_TASK DETAILS_
From the data below, repeat exactly the lines from the line with "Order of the" to the line with "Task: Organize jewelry", both included.
━━━━━ RECORDED DATA
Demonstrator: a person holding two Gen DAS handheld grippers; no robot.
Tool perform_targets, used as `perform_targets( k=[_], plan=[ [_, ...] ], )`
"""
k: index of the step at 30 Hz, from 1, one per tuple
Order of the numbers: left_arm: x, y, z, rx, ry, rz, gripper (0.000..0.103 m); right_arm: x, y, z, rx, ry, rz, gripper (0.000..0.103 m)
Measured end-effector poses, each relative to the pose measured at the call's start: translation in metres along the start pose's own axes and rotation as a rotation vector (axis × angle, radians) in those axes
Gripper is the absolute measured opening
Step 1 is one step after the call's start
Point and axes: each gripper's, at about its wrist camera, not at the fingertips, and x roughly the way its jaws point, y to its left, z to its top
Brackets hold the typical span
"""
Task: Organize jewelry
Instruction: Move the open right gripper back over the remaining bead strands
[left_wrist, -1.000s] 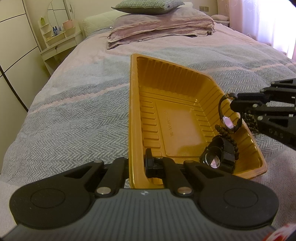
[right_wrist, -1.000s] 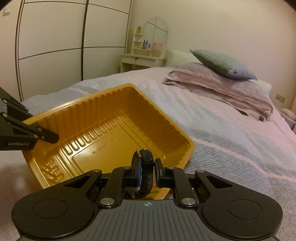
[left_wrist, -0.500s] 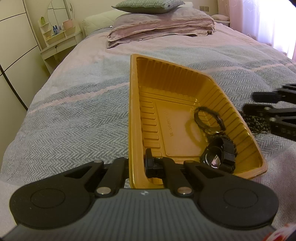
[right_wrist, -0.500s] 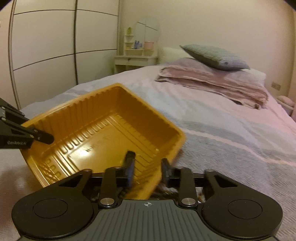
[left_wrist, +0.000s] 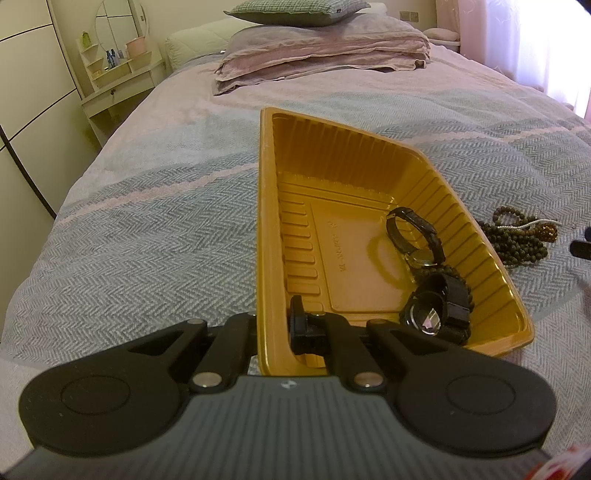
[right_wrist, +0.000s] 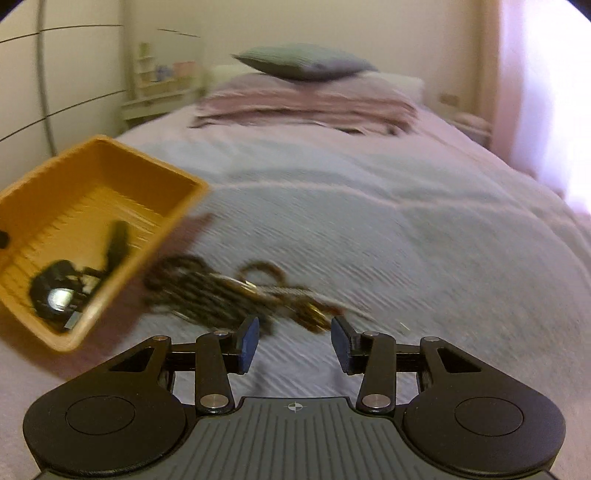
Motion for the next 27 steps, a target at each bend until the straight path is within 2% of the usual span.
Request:
perform_targets(
  k=[4, 10, 24, 26, 27],
  plan=[
    [0.001, 0.000, 0.000, 0.000, 0.001, 0.002, 0.002, -0.004, -0.018, -0.011, 0.053, 0.026, -0.048, 0.044],
    [0.000, -0.001, 0.001, 0.006, 0.001, 0.005, 0.002, -0.007, -0.036, -0.020, 0.080, 0.047, -0.076, 0.044],
    [-0.001, -0.004, 0.001, 0.009, 0.000, 0.012, 0.002, 0.024, -0.060, 0.000, 0.044, 0.046, -0.119, 0.043],
    [-0.001, -0.004, 0.002, 0.009, 0.001, 0.012, 0.002, 0.032, -0.062, 0.002, 0.022, 0.061, -0.125, 0.041],
    [-0.001, -0.004, 0.002, 0.010, 0.001, 0.012, 0.002, 0.036, -0.063, 0.003, 0.015, 0.071, -0.123, 0.037]
  ],
)
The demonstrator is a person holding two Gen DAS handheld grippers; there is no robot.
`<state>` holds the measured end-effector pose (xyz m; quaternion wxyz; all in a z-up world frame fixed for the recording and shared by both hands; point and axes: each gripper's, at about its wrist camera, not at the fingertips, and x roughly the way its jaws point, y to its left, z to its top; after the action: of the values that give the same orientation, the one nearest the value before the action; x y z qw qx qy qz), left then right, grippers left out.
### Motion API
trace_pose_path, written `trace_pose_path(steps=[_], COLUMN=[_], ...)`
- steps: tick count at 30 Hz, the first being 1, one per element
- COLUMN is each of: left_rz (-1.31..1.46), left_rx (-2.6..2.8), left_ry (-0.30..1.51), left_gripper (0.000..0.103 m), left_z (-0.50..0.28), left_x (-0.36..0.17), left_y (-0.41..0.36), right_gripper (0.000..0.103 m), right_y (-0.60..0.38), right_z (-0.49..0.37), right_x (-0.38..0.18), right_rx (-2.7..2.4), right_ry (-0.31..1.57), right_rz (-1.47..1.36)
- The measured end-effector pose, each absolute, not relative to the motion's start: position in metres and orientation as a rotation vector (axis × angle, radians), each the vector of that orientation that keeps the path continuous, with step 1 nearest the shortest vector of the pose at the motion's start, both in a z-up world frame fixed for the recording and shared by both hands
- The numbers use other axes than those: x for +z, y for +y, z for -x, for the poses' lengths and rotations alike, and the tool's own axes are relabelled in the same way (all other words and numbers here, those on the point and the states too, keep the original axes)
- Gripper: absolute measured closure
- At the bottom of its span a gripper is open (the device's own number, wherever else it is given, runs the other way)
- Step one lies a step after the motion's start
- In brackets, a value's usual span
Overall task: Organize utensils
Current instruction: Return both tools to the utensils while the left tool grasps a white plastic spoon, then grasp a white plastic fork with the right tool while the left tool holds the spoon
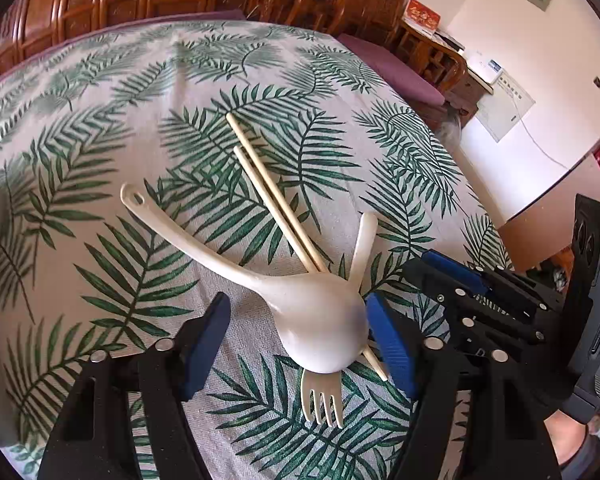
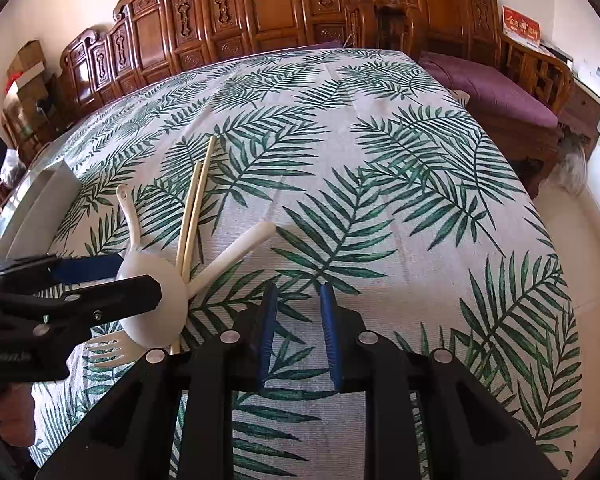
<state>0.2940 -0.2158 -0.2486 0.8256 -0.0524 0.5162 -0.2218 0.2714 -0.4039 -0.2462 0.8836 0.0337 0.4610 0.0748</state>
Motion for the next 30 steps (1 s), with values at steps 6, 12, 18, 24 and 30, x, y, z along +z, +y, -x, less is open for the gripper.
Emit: trace_pose_path(steps=[6, 12, 18, 24, 30], left_rz=[0.131, 0.143, 0.167, 0.161, 0.110], left_rx=[-0.489, -0.517, -0.540, -0.546, -0.528], left_ry=[1.088, 1.089, 1.064, 1.026, 0.996], left_gripper=[0.054, 0.068, 0.095, 0.095, 0.095], left_z=[-0.294, -0.288, -0.277, -0.265, -0.254], left_x=[-0.249, -0.246, -0.223, -0.197, -0.177], left_y=[-0.215, -0.218, -0.201, -0.180, -0.156], right_gripper=[0.079, 0.078, 0.078, 0.078, 0.074], right_y=[-0.405, -0.403, -0.386, -0.366, -0.331], right_z=[-0.271, -0.271, -0.270, -0.274, -0.268], right_x=[-0.245, -0.240, -0.233, -0.232, -0.226], right_rx=[0.147, 0.161, 0.208, 0.247, 0.325], right_ry=[0.959, 0.946, 0.933, 0.947, 0.939], right_rz=[-0.077, -0.090, -0.097, -0.113, -0.097])
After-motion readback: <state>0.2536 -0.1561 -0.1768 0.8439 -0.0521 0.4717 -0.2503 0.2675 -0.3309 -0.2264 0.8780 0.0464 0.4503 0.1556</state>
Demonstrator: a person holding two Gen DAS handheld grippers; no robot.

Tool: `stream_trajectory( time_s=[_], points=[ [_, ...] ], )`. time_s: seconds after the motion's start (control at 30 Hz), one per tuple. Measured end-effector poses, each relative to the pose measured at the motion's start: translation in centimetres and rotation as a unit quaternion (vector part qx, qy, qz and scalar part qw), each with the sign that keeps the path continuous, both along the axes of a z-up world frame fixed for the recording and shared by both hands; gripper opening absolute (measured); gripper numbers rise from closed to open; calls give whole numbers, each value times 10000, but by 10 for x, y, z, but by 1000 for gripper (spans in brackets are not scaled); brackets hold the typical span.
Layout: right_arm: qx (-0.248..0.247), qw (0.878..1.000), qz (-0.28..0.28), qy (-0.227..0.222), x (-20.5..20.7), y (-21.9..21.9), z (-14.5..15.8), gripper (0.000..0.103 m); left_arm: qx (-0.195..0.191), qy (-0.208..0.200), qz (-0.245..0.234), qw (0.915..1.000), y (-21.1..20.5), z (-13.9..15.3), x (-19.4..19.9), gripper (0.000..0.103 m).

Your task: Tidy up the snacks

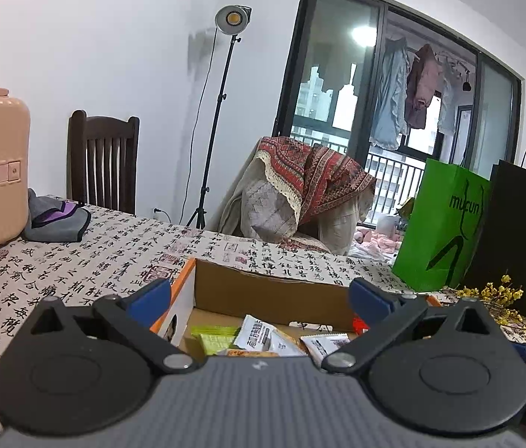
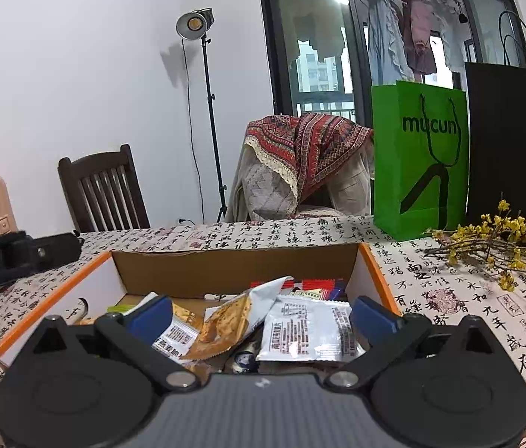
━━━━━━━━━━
_ANSWER TO THIS TASK_
Order of the numbers: left_arm: x, y, z, rx, ry, rz, gripper (0.000..0.103 m); right_arm: x, y, z, rx, ry, rz, gripper (0.000..0.103 m)
Measured end-effector poses, each relative to the pose measured at the call's start: translation in metres along the start pose's own axes and rotation as a rotation vector (axis × angle, radians) in those axes
Gripper is the absolute measured opening
Step 1 is one step after the call's start
Point and axes: each gripper's, at about its wrist camera, not at the fingertips, and x roughly the way its jaws point, y to its left, z to its top
Brackets hold the typical span
"""
Task: Organize jewelry

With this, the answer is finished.